▶ Exercise
Each line in the entries below that holds the string "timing" must be copied.
---------- Data to process
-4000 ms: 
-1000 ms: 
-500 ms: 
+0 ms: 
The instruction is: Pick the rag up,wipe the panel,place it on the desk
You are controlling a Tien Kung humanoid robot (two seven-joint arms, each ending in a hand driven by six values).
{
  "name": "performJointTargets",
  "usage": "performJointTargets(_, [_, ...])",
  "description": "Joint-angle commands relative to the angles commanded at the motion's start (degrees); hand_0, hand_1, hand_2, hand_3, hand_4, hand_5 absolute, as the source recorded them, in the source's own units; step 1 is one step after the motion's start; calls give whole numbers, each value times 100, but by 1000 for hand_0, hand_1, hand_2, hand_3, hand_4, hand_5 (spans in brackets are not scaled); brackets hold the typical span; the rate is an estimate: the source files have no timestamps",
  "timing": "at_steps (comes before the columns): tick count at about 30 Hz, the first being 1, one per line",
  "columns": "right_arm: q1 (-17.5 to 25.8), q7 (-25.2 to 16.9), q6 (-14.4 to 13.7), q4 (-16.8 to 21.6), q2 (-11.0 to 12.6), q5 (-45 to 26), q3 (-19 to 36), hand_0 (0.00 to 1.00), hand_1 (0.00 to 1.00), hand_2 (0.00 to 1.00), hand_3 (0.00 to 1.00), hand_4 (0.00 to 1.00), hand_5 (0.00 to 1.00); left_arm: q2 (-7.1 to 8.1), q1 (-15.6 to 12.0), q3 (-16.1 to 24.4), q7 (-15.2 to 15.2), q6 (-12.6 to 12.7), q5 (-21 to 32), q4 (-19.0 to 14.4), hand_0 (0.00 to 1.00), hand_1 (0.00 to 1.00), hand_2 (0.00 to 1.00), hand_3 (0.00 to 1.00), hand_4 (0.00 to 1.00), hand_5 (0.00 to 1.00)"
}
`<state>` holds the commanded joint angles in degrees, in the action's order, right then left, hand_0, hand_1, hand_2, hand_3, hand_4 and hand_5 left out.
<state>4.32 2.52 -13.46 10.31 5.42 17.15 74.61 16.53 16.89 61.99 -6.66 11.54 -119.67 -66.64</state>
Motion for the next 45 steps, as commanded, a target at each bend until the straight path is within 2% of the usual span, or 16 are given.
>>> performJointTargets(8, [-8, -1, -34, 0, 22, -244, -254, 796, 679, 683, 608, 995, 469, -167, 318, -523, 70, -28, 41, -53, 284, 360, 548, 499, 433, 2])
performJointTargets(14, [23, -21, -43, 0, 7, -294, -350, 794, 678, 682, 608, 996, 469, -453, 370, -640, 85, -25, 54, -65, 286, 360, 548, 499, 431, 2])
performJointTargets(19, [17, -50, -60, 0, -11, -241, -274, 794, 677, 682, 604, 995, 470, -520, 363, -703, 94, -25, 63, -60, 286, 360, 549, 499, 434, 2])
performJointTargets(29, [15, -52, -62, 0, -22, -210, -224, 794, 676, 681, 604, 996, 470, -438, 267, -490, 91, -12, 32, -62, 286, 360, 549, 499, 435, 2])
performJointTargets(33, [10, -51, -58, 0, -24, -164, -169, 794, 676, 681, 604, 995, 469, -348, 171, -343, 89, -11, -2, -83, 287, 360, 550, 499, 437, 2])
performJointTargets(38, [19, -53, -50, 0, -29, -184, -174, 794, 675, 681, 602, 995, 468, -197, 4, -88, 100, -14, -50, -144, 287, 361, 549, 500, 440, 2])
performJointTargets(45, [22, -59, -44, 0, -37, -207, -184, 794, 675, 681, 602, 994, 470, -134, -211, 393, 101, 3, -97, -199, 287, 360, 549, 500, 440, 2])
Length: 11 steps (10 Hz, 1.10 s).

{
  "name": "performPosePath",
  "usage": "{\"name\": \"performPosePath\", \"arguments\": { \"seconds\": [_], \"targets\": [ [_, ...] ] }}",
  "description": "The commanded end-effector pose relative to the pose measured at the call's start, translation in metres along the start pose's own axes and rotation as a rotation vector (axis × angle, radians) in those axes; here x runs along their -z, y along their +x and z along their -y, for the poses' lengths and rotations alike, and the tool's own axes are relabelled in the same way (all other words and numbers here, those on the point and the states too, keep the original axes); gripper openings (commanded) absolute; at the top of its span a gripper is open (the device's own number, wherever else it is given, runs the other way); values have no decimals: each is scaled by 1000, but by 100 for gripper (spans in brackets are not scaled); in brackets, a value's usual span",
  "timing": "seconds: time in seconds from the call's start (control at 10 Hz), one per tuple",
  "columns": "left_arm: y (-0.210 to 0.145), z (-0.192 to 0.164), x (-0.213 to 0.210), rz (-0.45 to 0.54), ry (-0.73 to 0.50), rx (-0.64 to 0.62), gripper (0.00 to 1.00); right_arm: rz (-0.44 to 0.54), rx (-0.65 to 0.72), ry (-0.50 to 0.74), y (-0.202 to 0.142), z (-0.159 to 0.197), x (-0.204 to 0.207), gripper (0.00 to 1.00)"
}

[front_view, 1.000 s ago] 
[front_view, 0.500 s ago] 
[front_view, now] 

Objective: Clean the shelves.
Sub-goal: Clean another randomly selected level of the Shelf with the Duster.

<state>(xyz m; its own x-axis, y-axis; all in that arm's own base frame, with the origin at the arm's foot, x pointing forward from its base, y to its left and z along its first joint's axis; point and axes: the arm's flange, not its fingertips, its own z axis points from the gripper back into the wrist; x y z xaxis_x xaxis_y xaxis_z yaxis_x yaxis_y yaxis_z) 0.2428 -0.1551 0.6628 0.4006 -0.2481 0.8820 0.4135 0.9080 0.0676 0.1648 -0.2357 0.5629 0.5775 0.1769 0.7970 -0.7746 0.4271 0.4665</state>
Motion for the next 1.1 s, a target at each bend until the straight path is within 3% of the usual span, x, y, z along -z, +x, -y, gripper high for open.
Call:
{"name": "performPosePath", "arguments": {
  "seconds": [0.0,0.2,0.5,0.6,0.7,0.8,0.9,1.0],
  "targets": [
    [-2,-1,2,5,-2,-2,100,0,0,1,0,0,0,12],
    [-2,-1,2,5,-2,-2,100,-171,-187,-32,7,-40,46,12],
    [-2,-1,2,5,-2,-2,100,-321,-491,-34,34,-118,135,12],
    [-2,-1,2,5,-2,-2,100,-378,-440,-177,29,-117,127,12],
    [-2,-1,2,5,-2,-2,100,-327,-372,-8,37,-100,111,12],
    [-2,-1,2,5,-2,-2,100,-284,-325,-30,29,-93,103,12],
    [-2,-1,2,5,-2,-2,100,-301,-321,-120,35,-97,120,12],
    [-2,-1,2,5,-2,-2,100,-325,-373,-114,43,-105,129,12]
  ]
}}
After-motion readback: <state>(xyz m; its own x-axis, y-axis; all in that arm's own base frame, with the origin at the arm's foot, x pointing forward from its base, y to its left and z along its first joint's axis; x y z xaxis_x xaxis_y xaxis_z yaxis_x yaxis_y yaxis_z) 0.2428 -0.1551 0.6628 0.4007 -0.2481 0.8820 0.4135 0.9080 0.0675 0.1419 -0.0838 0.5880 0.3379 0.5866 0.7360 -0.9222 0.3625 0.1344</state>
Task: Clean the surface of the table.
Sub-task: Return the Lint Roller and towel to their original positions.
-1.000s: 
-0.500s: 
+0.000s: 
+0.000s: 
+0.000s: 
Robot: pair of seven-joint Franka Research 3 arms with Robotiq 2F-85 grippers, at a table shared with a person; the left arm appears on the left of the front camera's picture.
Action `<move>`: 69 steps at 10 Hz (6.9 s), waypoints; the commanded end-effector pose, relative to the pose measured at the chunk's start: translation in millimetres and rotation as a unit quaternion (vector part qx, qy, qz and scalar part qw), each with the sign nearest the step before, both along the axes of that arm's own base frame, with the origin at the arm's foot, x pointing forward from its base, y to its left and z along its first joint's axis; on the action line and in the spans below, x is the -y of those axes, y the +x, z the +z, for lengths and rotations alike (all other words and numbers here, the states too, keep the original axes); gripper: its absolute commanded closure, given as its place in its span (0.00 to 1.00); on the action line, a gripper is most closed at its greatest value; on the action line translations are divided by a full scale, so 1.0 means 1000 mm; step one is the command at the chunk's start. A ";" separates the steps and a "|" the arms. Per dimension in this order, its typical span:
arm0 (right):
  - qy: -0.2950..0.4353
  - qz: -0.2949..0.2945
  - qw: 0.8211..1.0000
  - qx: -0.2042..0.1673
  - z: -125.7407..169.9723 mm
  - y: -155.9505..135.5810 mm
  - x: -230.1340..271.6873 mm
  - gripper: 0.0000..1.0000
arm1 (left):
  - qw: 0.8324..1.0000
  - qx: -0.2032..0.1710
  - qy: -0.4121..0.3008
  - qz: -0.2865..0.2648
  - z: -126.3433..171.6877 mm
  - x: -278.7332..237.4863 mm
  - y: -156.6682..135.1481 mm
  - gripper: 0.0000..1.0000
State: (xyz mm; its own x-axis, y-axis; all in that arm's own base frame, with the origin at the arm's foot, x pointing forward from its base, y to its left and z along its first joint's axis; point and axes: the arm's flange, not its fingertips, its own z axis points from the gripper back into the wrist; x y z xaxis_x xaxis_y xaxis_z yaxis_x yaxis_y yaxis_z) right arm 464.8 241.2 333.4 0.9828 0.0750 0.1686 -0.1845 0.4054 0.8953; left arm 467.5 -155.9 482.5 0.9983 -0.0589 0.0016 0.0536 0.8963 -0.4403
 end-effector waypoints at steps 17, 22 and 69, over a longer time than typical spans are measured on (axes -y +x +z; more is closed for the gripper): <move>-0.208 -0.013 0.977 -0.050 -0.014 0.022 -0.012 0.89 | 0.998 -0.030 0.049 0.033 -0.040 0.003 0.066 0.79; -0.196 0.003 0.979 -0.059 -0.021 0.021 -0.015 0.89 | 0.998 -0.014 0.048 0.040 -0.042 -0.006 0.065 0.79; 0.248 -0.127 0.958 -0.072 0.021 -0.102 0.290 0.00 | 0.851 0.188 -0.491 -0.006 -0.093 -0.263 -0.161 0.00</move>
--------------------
▶ Written response
  "timing": "at_steps (comes before the columns): tick count at about 30 Hz, the first being 1, one per line",
  "timing": "seconds: time in seconds from the call's start (control at 10 Hz), one per tuple",

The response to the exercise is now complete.